→ **Exercise**: Aim for an exact copy of the listing, without any images.

→ **Source data**:
════════════════════
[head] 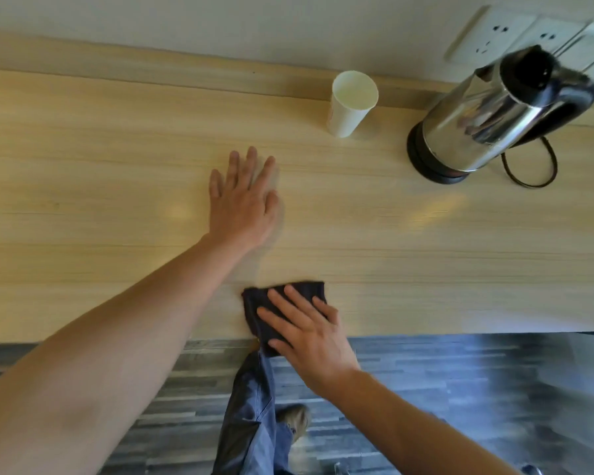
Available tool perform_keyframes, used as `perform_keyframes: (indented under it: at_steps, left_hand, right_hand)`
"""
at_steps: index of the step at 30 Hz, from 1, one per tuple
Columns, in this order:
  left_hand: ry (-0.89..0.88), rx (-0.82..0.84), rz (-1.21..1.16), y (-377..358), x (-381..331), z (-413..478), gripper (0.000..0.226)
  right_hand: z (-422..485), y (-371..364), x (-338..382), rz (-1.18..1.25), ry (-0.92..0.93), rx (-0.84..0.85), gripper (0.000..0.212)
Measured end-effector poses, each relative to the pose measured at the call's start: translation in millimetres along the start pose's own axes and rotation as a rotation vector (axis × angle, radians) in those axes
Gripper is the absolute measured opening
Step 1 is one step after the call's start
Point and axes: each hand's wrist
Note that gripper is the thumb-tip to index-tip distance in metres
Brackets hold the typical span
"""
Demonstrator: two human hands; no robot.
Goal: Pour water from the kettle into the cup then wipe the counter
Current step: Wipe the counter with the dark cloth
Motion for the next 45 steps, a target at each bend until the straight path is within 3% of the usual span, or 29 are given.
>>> perform_keyframes:
  at_steps: [3, 6, 8, 12, 14, 17, 20, 22, 33, 45]
  left_hand:
    - [0.034, 0.004, 0.013, -5.4, -7.2, -0.6, 0.063]
    - [0.048, 0.007, 0.027, -5.8, -9.2, 0.4, 0.064]
    - [0.052, 0.013, 0.034, -7.1, -9.2, 1.0, 0.064]
    - [0.058, 0.025, 0.012, -10.2, -9.4, 2.2, 0.064]
    - [0.057, 0.04, 0.03, -12.2, -8.1, 3.7, 0.065]
    - [0.055, 0.043, 0.047, -13.8, -6.5, 5.4, 0.064]
    - [0.048, 0.043, 0.045, -14.2, -6.2, 4.9, 0.064]
    - [0.044, 0.04, 0.044, -13.9, -5.8, 4.7, 0.064]
    - [0.063, 0.021, 0.081, -10.7, -8.2, 5.3, 0.065]
    - [0.023, -0.031, 0.029, -9.5, -27.8, -29.4, 0.063]
  right_hand:
    - [-18.9, 20.1, 0.9, 0.393, 0.0, -0.004, 0.039]
    - [-23.7, 65.5, -5.2, 1.152, -0.303, -0.015, 0.031]
    - [-17.6, 91.7, -20.1, 1.32, -0.447, -0.128, 0.034]
    - [20.6, 146.5, -69.6, 1.145, -0.422, -0.289, 0.039]
    - [51.8, 171.2, -94.8, 0.961, -0.335, -0.278, 0.037]
    - [103.1, 176.8, -132.5, 0.641, -0.248, -0.167, 0.045]
    - [141.5, 152.4, -162.5, 0.186, -0.225, 0.119, 0.056]
    - [154.2, 137.3, -171.9, 0.022, -0.195, 0.188, 0.062]
    - [139.4, 99.4, -165.7, -0.112, -0.206, 0.062, 0.063]
    - [20.5, 49.8, -99.5, -0.088, -0.222, 0.061, 0.065]
Point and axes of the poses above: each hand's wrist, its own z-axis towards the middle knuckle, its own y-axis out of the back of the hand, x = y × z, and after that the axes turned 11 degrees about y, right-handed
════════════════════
→ **Finished exercise**:
[head] 
Available tool perform_keyframes, used as `perform_keyframes: (indented under it: at_steps, left_hand, right_hand)`
"""
at_steps: index of the step at 30 Hz, from 1, one per tuple
Columns, in this order:
  left_hand: ry (-0.89..0.88), rx (-0.82..0.84), rz (-1.21..1.16), y (-377..358), x (-381..331), z (-413..478), gripper (0.000..0.226)
  right_hand: z (-422..485), y (-371..364), x (-338..382), rz (-1.18..1.25), ry (-0.92..0.93), rx (-0.84..0.85), gripper (0.000..0.212)
Measured end-effector poses, each relative to the pose measured at the call's start: translation in millimetres along the start pose's own axes and rotation as a rotation vector (axis × angle, radians) in those axes
Gripper is the absolute measured opening
Step 1 is one step after the call's start
Point and axes: each hand's wrist
Note that gripper is the thumb-tip to index-tip distance in metres
Brackets hold the typical span
"""
Demonstrator: two human hands; no robot.
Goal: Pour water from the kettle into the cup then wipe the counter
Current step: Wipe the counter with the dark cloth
Motion for the next 45 steps, a target at each bend until the straight path is within 3% of the usual span, or 29 are given.
>>> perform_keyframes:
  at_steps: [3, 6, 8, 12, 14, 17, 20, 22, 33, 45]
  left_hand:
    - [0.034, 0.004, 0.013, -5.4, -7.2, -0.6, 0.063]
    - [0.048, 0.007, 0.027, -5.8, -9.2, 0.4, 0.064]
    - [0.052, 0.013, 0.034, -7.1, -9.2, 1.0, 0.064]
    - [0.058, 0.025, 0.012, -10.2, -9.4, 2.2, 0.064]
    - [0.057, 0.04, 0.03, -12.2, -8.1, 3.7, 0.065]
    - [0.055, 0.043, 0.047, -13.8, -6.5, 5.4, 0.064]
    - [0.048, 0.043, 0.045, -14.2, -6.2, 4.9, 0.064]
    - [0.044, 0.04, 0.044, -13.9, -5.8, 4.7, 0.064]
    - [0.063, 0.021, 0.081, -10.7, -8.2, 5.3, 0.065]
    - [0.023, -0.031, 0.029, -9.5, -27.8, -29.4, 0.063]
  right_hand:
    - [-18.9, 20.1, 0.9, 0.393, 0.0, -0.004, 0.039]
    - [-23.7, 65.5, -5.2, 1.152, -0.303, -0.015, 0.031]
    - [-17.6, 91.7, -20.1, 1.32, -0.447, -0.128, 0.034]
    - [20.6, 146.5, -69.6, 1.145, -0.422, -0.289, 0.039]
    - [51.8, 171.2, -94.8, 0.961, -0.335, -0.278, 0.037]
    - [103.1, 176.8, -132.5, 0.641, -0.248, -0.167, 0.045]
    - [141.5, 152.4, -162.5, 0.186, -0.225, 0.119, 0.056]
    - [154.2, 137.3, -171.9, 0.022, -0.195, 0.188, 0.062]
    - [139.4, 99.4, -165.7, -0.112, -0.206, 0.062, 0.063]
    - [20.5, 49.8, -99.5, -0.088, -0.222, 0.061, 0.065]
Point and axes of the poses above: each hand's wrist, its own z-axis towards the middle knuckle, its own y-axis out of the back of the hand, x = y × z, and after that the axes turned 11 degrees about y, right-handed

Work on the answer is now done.